Joint credit cards became an ultimate solution to people living under the same roof and sharing most of their expenses together, whether it’s couples, siblings or parents with their children. Many of them believe having a joint credit card for two can make their life easier when it’s time to pay off bills or other shared costs.
Nevertheless, is having a joint account truly a good idea or just a common misconception? Let’s go through the most substantial pros and cons of having a joint credit card in our everyday reality.
How It All Works
But first, let’s figure out if you really understand the sense of a joint credit card. The fact that both users can utilize the card does not necessarily mean they have a joint account. There exist a term “an authorized user” – a person, who can make purchases from your card account but still remains financially irresponsible for those purchases. This means he is not obligated to pay credit card debts. The impact of a spending activity of an authorized user is also very limited.
Speaking of a joint account, things are equal for both. When choosing a credit card for couples, a provider reviews each of the applicants’ credit history. A liability to use the credit limit spreads on both individuals. Herewith, both users influence their credit scores when using a joint credit card, either in a good or a bad way.

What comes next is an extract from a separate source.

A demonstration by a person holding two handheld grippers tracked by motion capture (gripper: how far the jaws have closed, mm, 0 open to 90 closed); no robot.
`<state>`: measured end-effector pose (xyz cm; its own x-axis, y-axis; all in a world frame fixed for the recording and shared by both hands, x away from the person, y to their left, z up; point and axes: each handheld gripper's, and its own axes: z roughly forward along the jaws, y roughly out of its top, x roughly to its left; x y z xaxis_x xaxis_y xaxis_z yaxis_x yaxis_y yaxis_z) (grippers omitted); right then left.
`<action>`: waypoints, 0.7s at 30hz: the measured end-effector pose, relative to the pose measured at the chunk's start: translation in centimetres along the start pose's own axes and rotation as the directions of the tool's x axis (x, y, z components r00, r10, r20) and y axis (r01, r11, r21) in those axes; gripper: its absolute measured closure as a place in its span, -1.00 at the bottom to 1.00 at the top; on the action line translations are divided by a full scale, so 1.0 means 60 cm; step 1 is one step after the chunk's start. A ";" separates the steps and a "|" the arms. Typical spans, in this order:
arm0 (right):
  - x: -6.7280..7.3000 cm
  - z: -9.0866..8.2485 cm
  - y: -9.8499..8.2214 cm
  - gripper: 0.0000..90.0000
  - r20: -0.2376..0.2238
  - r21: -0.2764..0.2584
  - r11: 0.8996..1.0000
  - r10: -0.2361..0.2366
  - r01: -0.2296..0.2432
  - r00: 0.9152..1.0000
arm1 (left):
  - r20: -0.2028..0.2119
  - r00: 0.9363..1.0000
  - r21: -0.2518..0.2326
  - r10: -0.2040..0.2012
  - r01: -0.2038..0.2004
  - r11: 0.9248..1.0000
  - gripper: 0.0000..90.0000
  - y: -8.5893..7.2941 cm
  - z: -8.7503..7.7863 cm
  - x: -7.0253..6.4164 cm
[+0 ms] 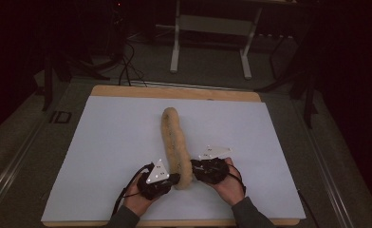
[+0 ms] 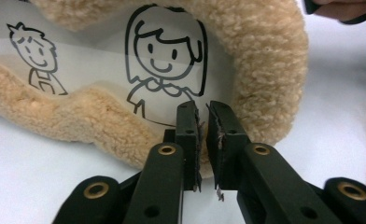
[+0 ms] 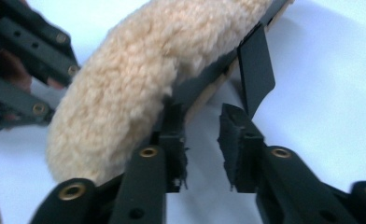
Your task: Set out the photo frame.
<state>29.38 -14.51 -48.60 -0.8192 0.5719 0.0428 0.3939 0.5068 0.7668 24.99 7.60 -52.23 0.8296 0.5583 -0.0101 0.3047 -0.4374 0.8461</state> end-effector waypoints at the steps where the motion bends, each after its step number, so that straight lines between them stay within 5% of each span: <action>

Pros of Joint Credit Cards
- Shared expenses and debts. If you had constant issues deciding how to pay the bills this month, with a joint card you can finally forget about this inconvenience. For people living on equal terms under one roof and sharing all of their utility bills as well as grocery and household expenses, it’s a perfect idea. Besides, one credit card creates a mutual debt that is easier to pay for.
- Improving each other’s credit score. If both partners have bad credit, there is a fat chance both of them will substantially improve their scores. But if it’s only one person, a joint card can contribute to improving a credit score, provided both people make on-time payments and keep the debt low.
- Help one user obtain a lower interest rate. Borrowers set rather high-interest rates for people with bad credit scores, so having a joint account with a person who has a better credit score situation, is beneficial. It guarantees a lower interest rate.
Cons of Joint Credit Cards
- Responsibility for both people. In case of unpaid credit limits from one person, the other person also takes the rap. The borrower doesn’t care who is to blame – he wants the money back and punishes both.
- Relationship breakdown. Seriously, according to 2008 poll by CreditCards.com, almost 20% of surveyed couples confessed they argued a lot about the shared account, while 7% of those twenty stopped using a joint card because it became a reason for serious relationship issues. Another study suggests that some couples maintain separate bank accounts.
- No good for the split and divorced couples. So, having a joint account with your spouse or boy-/girlfriend is indeed convenient but if you eventually break up or divorce, managing a joint card becomes really hard. Just imagine how it’s going to be with people living separate lives and barely contacting each other.
- What if one of the cardholders has bad attempts? Especially this makes sense if the couple broke up. Revenge can go far and leave the other person with a big chunk of debts and bills to pay for.
Whatever decision you are going to make, one is clear: joint credit card is a great responsibility you should only get for in case both partners have a 100% trust in each other. We would not recommend making a mutual account for unmarried couples because a possible break up will make it hard for you to track both your ex and the account.